Parse Node (new)
From Moving Pictures
As of SVN: 0.8.0.565
The parse node is what you would use to look through something for some information. This is done using either regular expressions or an xpath query. Please review the following table for a list of attributes associated with this node.
| Attribute | description |
|---|---|
| name | This is a required attribute that defines the return variable of this node. |
| input | This is a required attribute that defines the input variable/string to run the regular expression against. |
| regex | (required) attribute that defines the regular expression to use. |
| xpath | (required) attribute that defines the xpath query to use. The value of the input attribute should be in XML format. |
Contents |
Usage
Regular Expressions
<parse name="variable" input="${some_string}" regex="${expression}"/>
Regular Expression Variable Output:
Often a regular expression will turn up more than one result especially when you are searching for movies. That is why the parse node returns an array of results. Lets say that the regular expression in the example returns 4 items per result. The regular expression returns the following: Title, Year, IMDb ID, and details page in that order. If you wanted to get the first result's year you would call this: ${details_page_block[0][1]} The parse node returns a two dimensional array where the first dimension is the result index and the second dimension is the index of the items returned by the regex.
XPath Query
<parse name="variable" input="${xml_string}" xpath="${query}"/>
XPath Variable Output
Often a regular expression will turn up more than one result especially when you are searching for movies. That is why the parse node returns an array of results.
When the XPath attribute is used the parse node will always return an one-dimensional array. The length of the index depends on the type of query used. For each child in the node(s) targetted by the query a variable will be created, it will only create variables for direct children.

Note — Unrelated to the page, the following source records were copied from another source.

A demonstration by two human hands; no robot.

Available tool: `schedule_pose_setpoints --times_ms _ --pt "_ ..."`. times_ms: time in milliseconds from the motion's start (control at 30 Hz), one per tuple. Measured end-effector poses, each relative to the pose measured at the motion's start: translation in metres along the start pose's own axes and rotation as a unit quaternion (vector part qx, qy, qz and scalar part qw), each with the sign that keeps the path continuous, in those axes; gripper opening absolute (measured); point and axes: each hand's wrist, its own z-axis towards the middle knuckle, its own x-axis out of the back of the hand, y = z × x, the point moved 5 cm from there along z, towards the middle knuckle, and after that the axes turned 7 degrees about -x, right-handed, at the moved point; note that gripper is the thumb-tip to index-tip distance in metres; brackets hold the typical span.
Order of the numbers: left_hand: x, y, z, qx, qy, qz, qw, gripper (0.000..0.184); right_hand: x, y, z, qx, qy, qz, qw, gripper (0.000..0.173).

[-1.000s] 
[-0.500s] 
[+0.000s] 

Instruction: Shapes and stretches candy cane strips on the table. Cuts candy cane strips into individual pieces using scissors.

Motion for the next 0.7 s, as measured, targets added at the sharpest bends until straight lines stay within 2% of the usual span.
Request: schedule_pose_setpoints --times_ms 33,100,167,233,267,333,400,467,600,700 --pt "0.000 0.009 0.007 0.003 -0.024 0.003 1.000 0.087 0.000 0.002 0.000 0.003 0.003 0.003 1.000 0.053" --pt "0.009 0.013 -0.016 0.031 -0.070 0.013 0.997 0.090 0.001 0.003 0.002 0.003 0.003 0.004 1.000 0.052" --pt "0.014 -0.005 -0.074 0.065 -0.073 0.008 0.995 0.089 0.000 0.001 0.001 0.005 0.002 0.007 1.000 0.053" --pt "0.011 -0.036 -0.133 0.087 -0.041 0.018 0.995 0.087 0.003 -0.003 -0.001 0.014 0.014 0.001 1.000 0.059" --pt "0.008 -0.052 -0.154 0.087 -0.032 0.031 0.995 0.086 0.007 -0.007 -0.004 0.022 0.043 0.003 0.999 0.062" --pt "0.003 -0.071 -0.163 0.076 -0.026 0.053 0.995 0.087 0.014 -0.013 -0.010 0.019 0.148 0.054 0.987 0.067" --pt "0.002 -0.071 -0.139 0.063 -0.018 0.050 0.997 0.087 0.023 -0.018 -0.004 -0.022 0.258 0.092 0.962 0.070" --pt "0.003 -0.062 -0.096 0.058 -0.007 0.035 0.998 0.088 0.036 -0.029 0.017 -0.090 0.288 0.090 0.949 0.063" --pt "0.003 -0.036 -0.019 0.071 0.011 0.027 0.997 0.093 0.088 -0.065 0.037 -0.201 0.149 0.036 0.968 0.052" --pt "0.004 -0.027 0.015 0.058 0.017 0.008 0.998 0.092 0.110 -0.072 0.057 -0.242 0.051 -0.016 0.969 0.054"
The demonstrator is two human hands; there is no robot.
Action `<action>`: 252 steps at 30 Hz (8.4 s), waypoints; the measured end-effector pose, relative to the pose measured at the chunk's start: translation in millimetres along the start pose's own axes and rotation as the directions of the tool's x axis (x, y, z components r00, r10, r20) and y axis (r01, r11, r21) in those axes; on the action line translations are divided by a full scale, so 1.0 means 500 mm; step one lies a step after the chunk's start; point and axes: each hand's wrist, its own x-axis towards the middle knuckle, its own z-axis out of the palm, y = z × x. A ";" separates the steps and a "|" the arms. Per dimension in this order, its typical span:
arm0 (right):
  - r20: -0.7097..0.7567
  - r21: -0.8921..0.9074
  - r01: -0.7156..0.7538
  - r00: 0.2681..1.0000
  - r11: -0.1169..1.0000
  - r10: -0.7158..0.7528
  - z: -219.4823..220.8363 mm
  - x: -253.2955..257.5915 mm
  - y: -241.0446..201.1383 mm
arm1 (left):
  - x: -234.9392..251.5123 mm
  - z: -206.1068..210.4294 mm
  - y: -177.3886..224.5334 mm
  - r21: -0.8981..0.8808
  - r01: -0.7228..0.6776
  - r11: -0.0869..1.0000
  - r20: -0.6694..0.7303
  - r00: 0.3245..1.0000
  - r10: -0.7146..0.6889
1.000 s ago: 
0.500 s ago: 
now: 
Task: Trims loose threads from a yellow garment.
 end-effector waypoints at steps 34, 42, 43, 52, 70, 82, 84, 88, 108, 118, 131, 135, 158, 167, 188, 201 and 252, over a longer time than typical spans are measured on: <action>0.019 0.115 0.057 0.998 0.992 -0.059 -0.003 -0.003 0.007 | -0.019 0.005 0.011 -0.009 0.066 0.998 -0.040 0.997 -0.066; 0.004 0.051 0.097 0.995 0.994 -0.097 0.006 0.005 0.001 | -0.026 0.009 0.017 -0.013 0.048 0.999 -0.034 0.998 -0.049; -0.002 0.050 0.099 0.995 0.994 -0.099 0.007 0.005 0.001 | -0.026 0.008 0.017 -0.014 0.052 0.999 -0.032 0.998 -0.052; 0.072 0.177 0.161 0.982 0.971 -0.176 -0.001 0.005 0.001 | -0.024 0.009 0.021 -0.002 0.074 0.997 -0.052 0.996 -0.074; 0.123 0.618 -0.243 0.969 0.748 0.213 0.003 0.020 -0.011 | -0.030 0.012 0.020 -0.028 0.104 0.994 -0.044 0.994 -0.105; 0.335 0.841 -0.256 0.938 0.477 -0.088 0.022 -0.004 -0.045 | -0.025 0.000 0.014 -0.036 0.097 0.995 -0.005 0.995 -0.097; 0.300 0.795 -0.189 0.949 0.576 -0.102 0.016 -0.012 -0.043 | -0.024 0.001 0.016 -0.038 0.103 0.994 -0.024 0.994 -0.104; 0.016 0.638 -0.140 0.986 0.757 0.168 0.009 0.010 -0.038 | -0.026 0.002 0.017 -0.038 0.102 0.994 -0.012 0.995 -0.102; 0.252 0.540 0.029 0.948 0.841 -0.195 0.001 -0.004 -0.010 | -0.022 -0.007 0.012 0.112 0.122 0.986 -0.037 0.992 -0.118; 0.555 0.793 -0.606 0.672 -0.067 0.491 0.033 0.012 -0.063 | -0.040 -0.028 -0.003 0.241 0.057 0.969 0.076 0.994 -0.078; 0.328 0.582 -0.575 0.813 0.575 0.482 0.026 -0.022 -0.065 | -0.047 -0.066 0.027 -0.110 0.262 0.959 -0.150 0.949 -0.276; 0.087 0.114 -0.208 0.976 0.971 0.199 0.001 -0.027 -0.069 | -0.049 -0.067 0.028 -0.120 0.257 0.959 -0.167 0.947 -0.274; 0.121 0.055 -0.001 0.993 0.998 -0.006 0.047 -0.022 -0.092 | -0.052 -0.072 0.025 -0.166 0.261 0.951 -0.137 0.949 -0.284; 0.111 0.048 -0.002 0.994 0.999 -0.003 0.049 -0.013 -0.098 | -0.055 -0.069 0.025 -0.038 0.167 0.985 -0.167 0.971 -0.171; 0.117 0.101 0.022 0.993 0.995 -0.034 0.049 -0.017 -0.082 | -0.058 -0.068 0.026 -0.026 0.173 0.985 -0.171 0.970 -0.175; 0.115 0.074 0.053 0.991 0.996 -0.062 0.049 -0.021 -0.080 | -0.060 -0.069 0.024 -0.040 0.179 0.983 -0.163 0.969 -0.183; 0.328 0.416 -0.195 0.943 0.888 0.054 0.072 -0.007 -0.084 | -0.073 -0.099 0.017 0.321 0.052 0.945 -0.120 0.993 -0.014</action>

The variable output will look like this:
- ${variable[0]} will contain the actual node (OuterXml value)
- ${variable[0].child} contains the value of the child node or the OuterXml value if it contains more children
- ${variable[0].@attribute} contains the value of the attribute
If the XPath query would select multiple nodes then the variables will look like this ${variable[0]}, ${variable[1]}, ${variable[2]} etc...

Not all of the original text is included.